WHAT YOU NEED TO DO: From the data below, copy exactly the lines that lie between the one holding "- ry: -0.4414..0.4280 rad" and the one holding "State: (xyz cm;", including both, and nothing more.

DATASET CONTENT:
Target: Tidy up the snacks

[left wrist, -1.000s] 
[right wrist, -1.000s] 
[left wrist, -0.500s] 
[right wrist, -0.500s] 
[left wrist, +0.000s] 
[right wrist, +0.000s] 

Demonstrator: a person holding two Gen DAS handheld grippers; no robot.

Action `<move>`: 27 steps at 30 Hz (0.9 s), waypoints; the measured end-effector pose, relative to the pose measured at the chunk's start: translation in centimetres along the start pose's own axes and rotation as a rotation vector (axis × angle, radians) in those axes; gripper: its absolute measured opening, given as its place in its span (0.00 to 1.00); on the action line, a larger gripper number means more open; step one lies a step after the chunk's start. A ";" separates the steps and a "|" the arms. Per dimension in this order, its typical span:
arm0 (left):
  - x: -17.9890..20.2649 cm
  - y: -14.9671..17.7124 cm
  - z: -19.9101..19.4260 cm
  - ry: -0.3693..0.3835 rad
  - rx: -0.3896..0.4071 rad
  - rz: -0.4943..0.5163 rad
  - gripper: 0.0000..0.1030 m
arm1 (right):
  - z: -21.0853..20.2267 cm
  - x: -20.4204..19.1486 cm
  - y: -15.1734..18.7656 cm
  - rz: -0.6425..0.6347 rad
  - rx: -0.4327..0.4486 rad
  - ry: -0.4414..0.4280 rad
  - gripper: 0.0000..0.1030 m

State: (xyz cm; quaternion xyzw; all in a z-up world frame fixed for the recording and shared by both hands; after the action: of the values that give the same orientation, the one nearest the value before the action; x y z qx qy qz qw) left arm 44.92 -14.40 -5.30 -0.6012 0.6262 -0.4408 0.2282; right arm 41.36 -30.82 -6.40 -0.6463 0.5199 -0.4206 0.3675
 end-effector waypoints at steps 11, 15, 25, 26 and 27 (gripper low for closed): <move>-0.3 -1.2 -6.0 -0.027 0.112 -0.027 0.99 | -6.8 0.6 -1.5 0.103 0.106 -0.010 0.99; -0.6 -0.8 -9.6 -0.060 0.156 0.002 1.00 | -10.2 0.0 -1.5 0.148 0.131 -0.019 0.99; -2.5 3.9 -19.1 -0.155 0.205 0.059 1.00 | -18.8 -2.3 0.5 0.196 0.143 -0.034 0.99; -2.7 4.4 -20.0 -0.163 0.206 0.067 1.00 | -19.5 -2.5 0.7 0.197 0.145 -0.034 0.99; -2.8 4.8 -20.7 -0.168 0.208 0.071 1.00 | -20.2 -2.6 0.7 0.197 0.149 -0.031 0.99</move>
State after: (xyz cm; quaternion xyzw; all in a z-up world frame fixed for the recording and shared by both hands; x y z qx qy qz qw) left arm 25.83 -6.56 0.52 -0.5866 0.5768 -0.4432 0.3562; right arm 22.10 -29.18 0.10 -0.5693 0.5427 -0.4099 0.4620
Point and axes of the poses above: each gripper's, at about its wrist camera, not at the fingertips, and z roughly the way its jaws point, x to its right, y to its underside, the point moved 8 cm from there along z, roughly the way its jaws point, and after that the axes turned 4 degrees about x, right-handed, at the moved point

EXERCISE RESULT:
  - ry: -0.4414..0.4280 rad
  - gripper: 0.0000..0.1030 m

State: (xyz cm; quaternion xyzw; all in a z-up world frame fixed for the recording and shared by both hands; after the action: of the values that give the same orientation, the one nearest the value before the action; x y z qx qy qz qw) left arm 44.92 -14.40 -5.30 -0.6012 0.6262 -0.4408 0.2282; right arm 41.36 -30.82 -6.40 -0.6463 0.5199 -0.4206 0.3675

No more output is expected.